### Task instructions
Where a line of the listing below includes the word "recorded", reproduce that line.

BEGIN

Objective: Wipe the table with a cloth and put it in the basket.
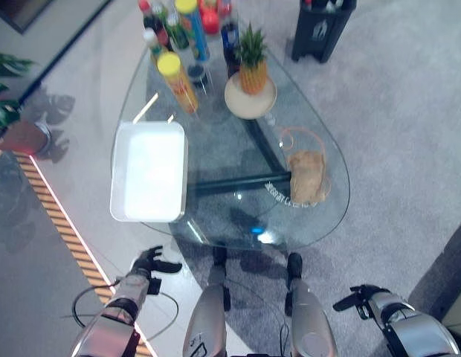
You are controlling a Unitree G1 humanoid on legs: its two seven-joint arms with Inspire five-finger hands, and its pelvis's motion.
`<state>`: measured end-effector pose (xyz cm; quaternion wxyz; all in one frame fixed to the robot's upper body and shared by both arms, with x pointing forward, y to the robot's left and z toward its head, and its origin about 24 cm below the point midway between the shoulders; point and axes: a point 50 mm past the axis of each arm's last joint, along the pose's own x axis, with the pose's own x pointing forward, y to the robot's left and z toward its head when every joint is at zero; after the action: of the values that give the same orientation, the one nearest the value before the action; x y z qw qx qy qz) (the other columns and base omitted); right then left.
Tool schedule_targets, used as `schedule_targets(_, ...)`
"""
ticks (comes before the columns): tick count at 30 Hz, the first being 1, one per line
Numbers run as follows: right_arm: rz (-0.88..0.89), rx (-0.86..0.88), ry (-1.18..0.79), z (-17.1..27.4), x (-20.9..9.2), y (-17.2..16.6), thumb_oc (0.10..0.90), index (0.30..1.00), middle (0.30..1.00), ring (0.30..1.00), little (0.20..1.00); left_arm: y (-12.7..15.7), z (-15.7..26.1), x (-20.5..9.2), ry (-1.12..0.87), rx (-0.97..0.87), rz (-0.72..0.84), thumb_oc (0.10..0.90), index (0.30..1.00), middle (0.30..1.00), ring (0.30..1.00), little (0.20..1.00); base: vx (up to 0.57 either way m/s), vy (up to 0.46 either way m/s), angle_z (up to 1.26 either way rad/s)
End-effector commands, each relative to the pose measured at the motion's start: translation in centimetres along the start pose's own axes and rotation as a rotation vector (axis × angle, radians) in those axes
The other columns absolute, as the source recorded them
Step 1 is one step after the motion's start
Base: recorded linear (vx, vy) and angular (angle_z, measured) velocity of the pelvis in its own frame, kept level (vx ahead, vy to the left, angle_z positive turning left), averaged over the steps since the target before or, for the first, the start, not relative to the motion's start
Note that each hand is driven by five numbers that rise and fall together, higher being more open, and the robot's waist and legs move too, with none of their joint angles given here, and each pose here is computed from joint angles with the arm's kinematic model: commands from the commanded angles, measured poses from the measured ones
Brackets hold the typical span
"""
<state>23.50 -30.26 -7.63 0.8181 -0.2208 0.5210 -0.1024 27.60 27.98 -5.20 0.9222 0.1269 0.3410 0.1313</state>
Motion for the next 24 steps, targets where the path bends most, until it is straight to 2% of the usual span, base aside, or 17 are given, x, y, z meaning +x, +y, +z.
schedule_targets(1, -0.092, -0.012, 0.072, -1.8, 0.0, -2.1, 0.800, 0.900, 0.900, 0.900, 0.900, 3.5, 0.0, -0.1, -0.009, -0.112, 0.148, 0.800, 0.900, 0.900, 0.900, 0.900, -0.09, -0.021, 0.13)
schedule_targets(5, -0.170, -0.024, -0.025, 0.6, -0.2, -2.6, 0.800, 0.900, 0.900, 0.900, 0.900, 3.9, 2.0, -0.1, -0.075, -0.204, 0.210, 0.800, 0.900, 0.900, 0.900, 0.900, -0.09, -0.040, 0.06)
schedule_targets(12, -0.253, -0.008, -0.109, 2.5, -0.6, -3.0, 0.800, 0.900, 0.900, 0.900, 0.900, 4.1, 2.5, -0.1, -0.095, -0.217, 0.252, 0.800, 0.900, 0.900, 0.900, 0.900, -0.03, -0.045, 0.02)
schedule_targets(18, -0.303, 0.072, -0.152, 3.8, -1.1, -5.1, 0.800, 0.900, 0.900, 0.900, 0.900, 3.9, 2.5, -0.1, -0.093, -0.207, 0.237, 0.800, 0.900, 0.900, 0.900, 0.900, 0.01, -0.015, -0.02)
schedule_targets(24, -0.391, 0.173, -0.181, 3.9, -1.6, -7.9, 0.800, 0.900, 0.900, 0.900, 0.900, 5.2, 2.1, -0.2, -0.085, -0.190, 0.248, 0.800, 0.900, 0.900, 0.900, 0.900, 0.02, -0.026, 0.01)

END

### Exercise answer
The other columns absolute, as the source recorded them
Base: recorded linear (vx, vy) and angular (angle_z, measured) velocity of the pelvis in its own frame, kept level (vx ahead, vy to the left, angle_z positive turning left), averaged over the steps since the target before or, for the first, the start, not relative to the motion's start

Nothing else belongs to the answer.